Introduction

In my previous post on Single Table Design in DynamoDB, I described a method of data modeling relational data for storing in DynamoDB. I proudly showed the post to my brother, who responded not with congratulations and compliments but instead with questions. Why are we going through all this when we already having indexing in our relational databases? What kind of limitation does this design (and DynamoDB generally) have on the front end? What if I need to do read-heavy queries or ad hoc queries for business intelligence or data analytics? Congrats, bro, you’ve written the outline of a blog post.

How is DynamoDB indexing Different from Database indexing?
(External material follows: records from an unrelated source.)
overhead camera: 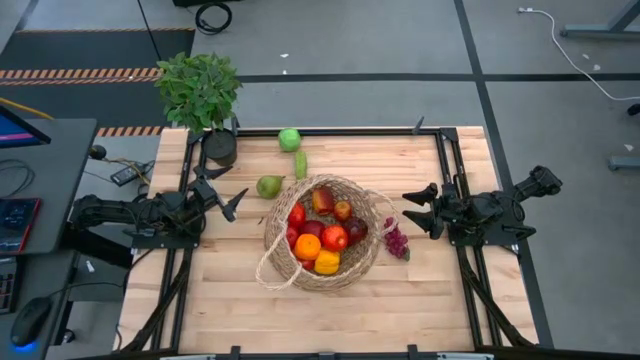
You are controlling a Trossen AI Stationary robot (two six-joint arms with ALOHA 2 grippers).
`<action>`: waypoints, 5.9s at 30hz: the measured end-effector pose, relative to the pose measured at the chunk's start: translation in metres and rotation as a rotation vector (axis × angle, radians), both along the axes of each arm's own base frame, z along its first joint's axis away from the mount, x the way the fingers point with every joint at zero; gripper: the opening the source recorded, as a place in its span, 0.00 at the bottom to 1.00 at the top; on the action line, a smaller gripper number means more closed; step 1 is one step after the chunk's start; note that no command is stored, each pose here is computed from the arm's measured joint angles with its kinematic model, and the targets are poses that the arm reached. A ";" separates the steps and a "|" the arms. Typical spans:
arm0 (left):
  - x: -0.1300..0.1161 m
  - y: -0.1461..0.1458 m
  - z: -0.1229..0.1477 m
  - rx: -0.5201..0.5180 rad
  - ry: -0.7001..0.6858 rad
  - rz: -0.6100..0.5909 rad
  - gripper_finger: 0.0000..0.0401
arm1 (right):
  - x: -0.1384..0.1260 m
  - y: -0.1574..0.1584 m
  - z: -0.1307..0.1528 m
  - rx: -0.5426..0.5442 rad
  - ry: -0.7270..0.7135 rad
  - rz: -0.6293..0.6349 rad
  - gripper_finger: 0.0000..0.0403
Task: Build produce basket
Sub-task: Put the pear into the woven basket
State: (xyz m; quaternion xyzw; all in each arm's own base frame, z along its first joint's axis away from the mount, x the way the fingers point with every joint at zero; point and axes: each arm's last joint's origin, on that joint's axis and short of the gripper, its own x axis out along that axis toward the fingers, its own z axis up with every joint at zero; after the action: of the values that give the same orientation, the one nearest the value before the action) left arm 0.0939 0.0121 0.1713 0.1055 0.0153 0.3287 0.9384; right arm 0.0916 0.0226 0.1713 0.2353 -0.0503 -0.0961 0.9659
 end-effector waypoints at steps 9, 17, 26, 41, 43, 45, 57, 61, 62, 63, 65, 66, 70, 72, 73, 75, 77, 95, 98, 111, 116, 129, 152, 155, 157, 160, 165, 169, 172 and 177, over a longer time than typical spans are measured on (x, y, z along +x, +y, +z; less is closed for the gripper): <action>0.000 0.000 0.000 0.000 0.000 0.000 0.97 | 0.000 0.000 0.000 0.000 0.000 0.000 0.87; 0.000 0.000 0.000 0.000 0.000 0.000 0.97 | 0.000 0.000 0.000 0.000 0.000 0.000 0.87; 0.001 -0.001 0.003 -0.164 -0.152 -0.065 0.97 | 0.000 0.000 0.000 0.000 0.000 0.000 0.87; 0.001 -0.003 0.006 -1.062 -0.804 -0.190 0.97 | 0.000 0.000 0.000 0.000 0.000 0.000 0.87; 0.001 -0.003 0.006 -1.092 -0.824 -0.191 0.97 | 0.000 0.000 0.000 0.000 0.000 0.000 0.87; 0.001 -0.003 0.006 -1.088 -0.821 -0.189 0.97 | 0.000 0.000 0.000 0.000 0.000 0.000 0.87; 0.002 -0.003 0.005 -1.101 -0.811 -0.199 0.97 | 0.000 0.000 0.000 0.000 0.000 0.000 0.87; 0.003 -0.005 0.009 -1.126 -0.759 -0.282 0.97 | 0.000 0.000 0.000 0.000 0.000 0.000 0.87; 0.003 -0.006 0.012 -1.131 -0.756 -0.299 0.97 | 0.000 0.000 0.000 0.000 0.000 0.000 0.87; 0.003 -0.006 0.017 -1.134 -0.757 -0.315 0.97 | 0.000 0.000 0.000 0.000 0.000 0.000 0.87; 0.004 -0.006 0.026 -1.136 -0.754 -0.326 0.97 | 0.000 0.000 0.000 0.000 0.000 0.000 0.87; 0.005 -0.006 0.028 -1.136 -0.741 -0.320 0.97 | 0.000 0.000 0.000 0.000 0.000 0.000 0.87; 0.013 -0.007 0.042 -1.116 -0.701 -0.294 0.97 | 0.000 0.000 0.000 0.000 0.000 0.000 0.87; 0.018 -0.007 0.047 -1.112 -0.672 -0.268 0.97 | 0.000 0.000 0.000 0.000 0.000 0.000 0.87; 0.021 -0.007 0.049 -1.109 -0.657 -0.256 0.97 | 0.000 0.000 0.000 0.000 0.000 0.000 0.87; 0.028 -0.007 0.054 -1.106 -0.637 -0.231 0.97 | 0.000 0.000 0.000 0.000 0.000 0.000 0.87; 0.034 -0.007 0.059 -1.100 -0.625 -0.207 0.97 | 0.000 0.000 0.000 0.000 0.000 0.000 0.87; 0.081 0.005 0.100 -1.054 -0.619 -0.043 0.97 | 0.000 0.000 0.000 0.000 0.000 0.000 0.87; 0.087 0.017 0.104 -1.052 -0.614 -0.032 0.97 | 0.000 0.000 0.000 0.001 -0.001 0.000 0.87; 0.106 0.057 0.085 -0.904 -0.081 0.157 0.97 | 0.000 0.000 0.000 0.000 0.000 0.000 0.87; 0.112 0.065 0.065 -0.835 0.100 0.243 0.97 | 0.000 0.000 0.000 0.000 -0.001 0.000 0.87; 0.132 0.083 0.013 -0.933 0.301 0.347 0.97 | 0.000 0.000 0.000 0.000 0.000 0.001 0.87; 0.129 0.085 -0.010 -1.052 0.490 0.325 0.92 | 0.000 0.000 0.000 0.000 0.000 0.001 0.87; 0.129 0.085 -0.010 -1.058 0.491 0.320 0.87 | 0.000 0.000 0.000 0.000 0.000 0.001 0.87; 0.129 0.085 -0.010 -1.061 0.488 0.321 0.85 | 0.000 0.000 0.000 0.000 -0.001 0.000 0.87; 0.127 0.085 -0.007 -1.077 0.477 0.316 0.84 | 0.000 0.000 0.000 0.000 0.000 0.001 0.87; 0.127 0.088 0.015 -1.076 0.377 0.294 0.83 | 0.000 0.000 0.000 0.000 -0.001 0.001 0.87; 0.132 0.091 0.045 -1.053 0.260 0.235 0.83 | 0.000 0.000 0.000 0.001 -0.001 0.001 0.87; 0.140 0.093 0.075 -1.034 0.147 0.151 0.83 | 0.000 0.000 0.000 0.000 -0.001 0.001 0.87; 0.154 0.098 0.131 -0.981 -0.008 0.022 0.84 | 0.000 0.000 0.000 0.001 -0.001 0.000 0.87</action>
State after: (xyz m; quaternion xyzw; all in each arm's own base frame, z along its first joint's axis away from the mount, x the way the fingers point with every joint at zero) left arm 0.2475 0.1100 0.3019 -0.3504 0.1657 0.2932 0.8739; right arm 0.0916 0.0226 0.1714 0.2356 -0.0507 -0.0960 0.9658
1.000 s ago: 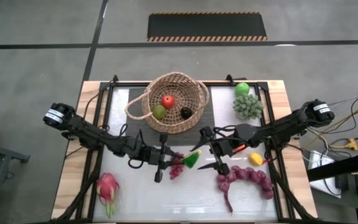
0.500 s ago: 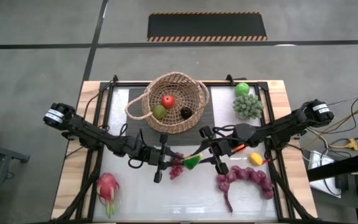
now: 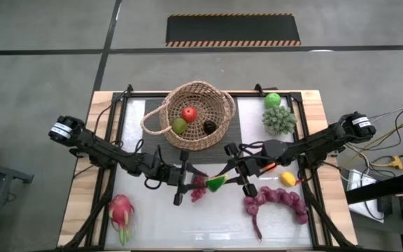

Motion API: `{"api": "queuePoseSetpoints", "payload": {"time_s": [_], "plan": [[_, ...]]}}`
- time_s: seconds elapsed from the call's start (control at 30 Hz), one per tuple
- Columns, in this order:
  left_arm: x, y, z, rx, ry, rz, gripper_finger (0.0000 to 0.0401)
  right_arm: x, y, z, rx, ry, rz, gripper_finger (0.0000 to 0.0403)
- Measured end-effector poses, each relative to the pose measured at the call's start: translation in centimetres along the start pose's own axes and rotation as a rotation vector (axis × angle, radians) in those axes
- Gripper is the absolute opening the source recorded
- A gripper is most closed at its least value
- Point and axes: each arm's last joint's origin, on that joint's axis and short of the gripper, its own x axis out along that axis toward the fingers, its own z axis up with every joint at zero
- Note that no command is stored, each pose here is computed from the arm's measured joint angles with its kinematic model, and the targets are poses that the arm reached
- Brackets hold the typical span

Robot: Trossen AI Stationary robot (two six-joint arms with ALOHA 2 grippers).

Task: Build produce basket
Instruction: Put the watermelon into the basket

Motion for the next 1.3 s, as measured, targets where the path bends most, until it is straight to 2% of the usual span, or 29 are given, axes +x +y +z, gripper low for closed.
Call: {"api": "queuePoseSetpoints", "payload": {"time_s": [0.13,0.3,0.5,0.7,0.8,1.0,1.3], "plan": [[-0.2,0.0,-0.1,0.009,0.04,-0.01,0.0197,-0.2,0.1,-0.1,0.008,0.034,0.005,0.0091],[-1.3,0.6,0.9,0.042,0.09,-0.002,0.0225,-0.8,-0.1,0.2,0.022,0.102,-0.045,0.0091],[-3.3,1.7,2.3,0.102,0.187,0.063,0.0228,-1.9,-0.5,0.7,0.032,0.221,-0.218,0.0091],[-5.4,2.8,3.2,0.181,0.286,0.157,0.0228,-2.2,-1.0,1.5,0.017,0.251,-0.348,0.0091],[-6.0,3.1,3.7,0.175,0.263,0.172,0.0228,-1.7,-1.5,2.6,-0.009,0.268,-0.37,0.0091],[-6.7,2.6,2.0,0.204,0.262,0.169,0.0228,0.0,-3.0,4.8,-0.088,0.395,-0.455,0.0091],[-8.4,2.9,2.0,0.21,0.232,0.188,0.0228,2.3,-6.1,5.0,-0.145,0.515,-0.636,0.0091]]}}
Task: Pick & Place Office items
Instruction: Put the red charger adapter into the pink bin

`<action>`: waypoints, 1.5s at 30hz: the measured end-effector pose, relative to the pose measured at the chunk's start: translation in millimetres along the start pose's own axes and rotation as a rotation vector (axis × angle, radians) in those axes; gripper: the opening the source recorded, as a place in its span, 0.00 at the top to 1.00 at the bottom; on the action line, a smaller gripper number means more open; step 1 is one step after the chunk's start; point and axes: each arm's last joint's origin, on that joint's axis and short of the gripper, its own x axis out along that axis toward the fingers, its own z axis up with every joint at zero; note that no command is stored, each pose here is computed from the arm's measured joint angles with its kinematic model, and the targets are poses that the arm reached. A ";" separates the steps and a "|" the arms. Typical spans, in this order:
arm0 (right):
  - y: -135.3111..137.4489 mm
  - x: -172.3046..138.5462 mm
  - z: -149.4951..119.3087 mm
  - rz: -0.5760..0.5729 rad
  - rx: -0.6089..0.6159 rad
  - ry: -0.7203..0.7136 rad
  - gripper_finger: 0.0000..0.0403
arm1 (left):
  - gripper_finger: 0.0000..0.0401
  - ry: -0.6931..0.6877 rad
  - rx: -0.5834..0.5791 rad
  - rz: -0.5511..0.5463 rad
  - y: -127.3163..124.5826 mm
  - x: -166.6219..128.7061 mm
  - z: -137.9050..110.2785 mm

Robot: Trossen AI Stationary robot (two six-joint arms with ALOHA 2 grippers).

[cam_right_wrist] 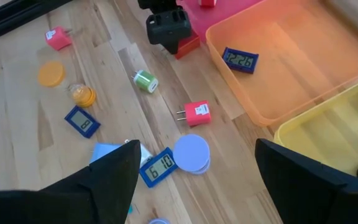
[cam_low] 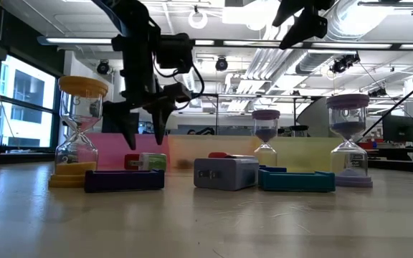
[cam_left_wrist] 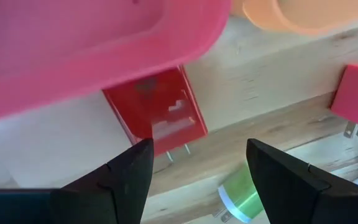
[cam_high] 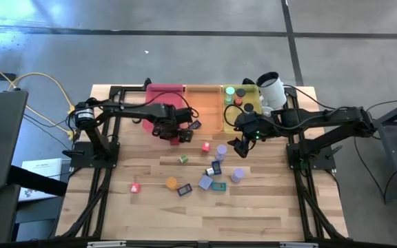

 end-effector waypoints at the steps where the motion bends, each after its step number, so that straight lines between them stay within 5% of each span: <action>1: 0.1 0.0 0.1 0.001 0.000 -0.001 0.24 | 0.38 0.002 0.013 -0.001 0.0 0.0 0.1; 18: 0.3 0.0 0.6 0.003 0.001 -0.006 0.24 | 0.38 0.029 0.131 -0.019 -0.5 -0.1 -1.0; 22: 0.4 0.0 0.7 0.004 0.001 -0.007 0.24 | 0.38 0.019 0.023 0.016 1.8 -0.1 -1.4; 45: 1.7 -0.1 3.0 0.017 0.006 -0.030 0.24 | 0.38 0.099 0.220 -0.047 -0.1 -0.2 -4.1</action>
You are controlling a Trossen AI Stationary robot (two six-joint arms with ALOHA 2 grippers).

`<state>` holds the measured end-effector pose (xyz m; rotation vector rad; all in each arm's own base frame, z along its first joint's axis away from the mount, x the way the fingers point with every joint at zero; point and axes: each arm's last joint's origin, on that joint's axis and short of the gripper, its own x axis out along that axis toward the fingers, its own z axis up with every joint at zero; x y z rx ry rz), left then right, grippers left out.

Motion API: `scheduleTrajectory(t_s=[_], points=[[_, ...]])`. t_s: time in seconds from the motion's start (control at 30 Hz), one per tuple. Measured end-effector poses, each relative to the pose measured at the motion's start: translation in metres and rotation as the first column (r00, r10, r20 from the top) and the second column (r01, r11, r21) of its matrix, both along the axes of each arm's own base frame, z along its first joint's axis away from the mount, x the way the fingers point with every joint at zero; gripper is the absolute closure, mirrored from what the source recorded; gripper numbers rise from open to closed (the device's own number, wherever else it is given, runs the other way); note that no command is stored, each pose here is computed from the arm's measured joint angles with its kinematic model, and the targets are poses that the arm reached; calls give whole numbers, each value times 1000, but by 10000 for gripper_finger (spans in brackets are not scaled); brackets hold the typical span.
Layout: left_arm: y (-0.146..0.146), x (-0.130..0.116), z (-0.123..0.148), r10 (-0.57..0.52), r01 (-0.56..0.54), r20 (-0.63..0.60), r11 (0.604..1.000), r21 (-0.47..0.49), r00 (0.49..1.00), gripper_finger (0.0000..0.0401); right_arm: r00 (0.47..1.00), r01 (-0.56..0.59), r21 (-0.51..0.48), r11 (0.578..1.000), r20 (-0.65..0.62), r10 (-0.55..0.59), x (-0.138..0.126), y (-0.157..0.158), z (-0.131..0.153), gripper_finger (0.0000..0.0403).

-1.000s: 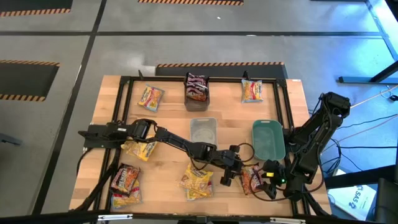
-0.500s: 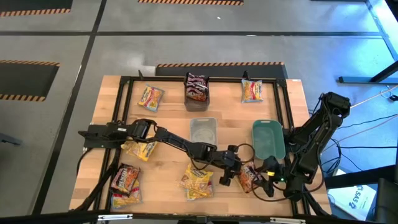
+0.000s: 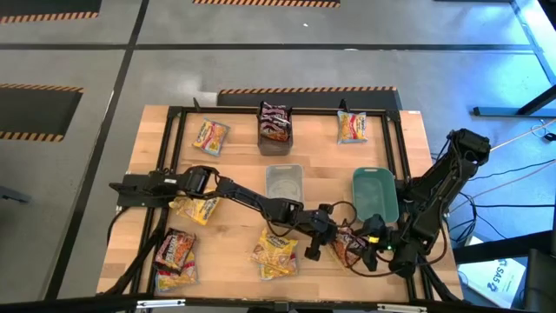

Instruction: Sort Maruchan noodles

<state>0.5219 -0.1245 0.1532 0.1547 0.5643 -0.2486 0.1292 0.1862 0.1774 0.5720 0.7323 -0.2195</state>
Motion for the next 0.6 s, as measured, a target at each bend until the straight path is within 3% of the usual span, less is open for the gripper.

Primary keys in DynamoDB and in relational databases bear some similarity, in that they satisfy a uniqueness constraint with an index on top. However, while this is a uniqueness constraint in both databases, in DynamoDB it’s a data distribution strategy as well. The partition key in DynamoDB determines which node is storing the item. Items with the same primary key are stored physically closer to each other. This resembles the behavior of clustered indices on relational databases (such as InnoDB), with the advantage that in DynamoDB you can store data of different types in the same table.

Additionally, in DynamoDB items are stored in sorted order based on the sort key within each partition. This is why startsWith and between operations are so useful and fast in DynamoDB — the data are stored already sorted.

Considerations for front end

One of the downsides to using an opinionated data store is that it enforces some of those opinions all the way to the application level, as it is not flexible enough to accommodate new access patterns. One of the common front end tools that I have had to implement at more than one company is a grid of user data with an associated search or filter grid.

Often we would write these grids to use a backend filter feeding values to a query on a relational database, either via a stored procedure with sanitized inputs or an object relational mapping (ORM) function. Depending on the filter or search terms used by the customers, the query would change the WHERE clause to fit the values returned by the customer.

If this table is driven by DynamoDB, however, a backend filter doesn’t really work. DynamoDB does allow filtering on attributes outside of the primary key, but these filters are performed after the query. You would need to pay for the full response of the query, even if you filter to only return a small subset of that query.

Hence the easiest way to implement a table for DynamoDB data is with the sorting and filtering on the client side. Amazon’s internal component system, released publicly as the Cloudscape component system, reveals their preference for the client-side filter approach with its Table component and its associated collection hooks package. If you’re not loading a large amount of data into these tables this and other client-side filter approaches can work very well.

If you did still need to create a search application against that data, you should probably stream to a search-oriented data store, such as OpenSearch. This is one motivation behind DynamoDB zero-ETL integration with OpenSearch, which allows you to use a DynamoDB table as a source for OpenSearch ingestion. Amazon provides a tutorial for creating a search app with OpenSearch. I myself used OpenSearch as the data source for a table view; I might make a tutorial some time for that one.

What if I want to do read-heavy queries or ad hoc queries to support business intelligence or data analytics?

DynamoDB is an example of a nonrelational denormalized OLTP (online transactional processing) database. OLTP databases specialize in transactions — the creation, editing, and deleting of new data, often customer-facing.

Business intelligence and data analytics are tasks better performed with OLAP (online analytical processing) databases. Usually these functions are read heavy, cover a large breadth of data relating to a large number of different customers, and are business-focused (often internal). These data are often used to drive dashboards to communicate to business leadership, with data stored in data lakes (stores of raw data without a set schema) or data warehouses (structured data stores such as Snowflake).

Hence the best way to perform business intelligence or data analytics on DynamoDB data is to extract that data to an OLAP data store. I’ve typically used AWS Glue to perform ETL (extract, transform, and load) on the DynamoDB table into a Data Lake, which I then queried with Amazon Athena. Abishek Roy has an excellent example of how this is done in his blog.

One side benefit of the data lake is that developers can use the data lake, too. In cases where you need to determine which rows to change during a backfill, you can query the data lake to get a list of the affected rows, rather than querying directly against the transactional database. Broad queries like this can require table scans even on relational databases, so the OLAP data store has the advantage of letting you run heavy queries against your data without directly affecting performance for the customers.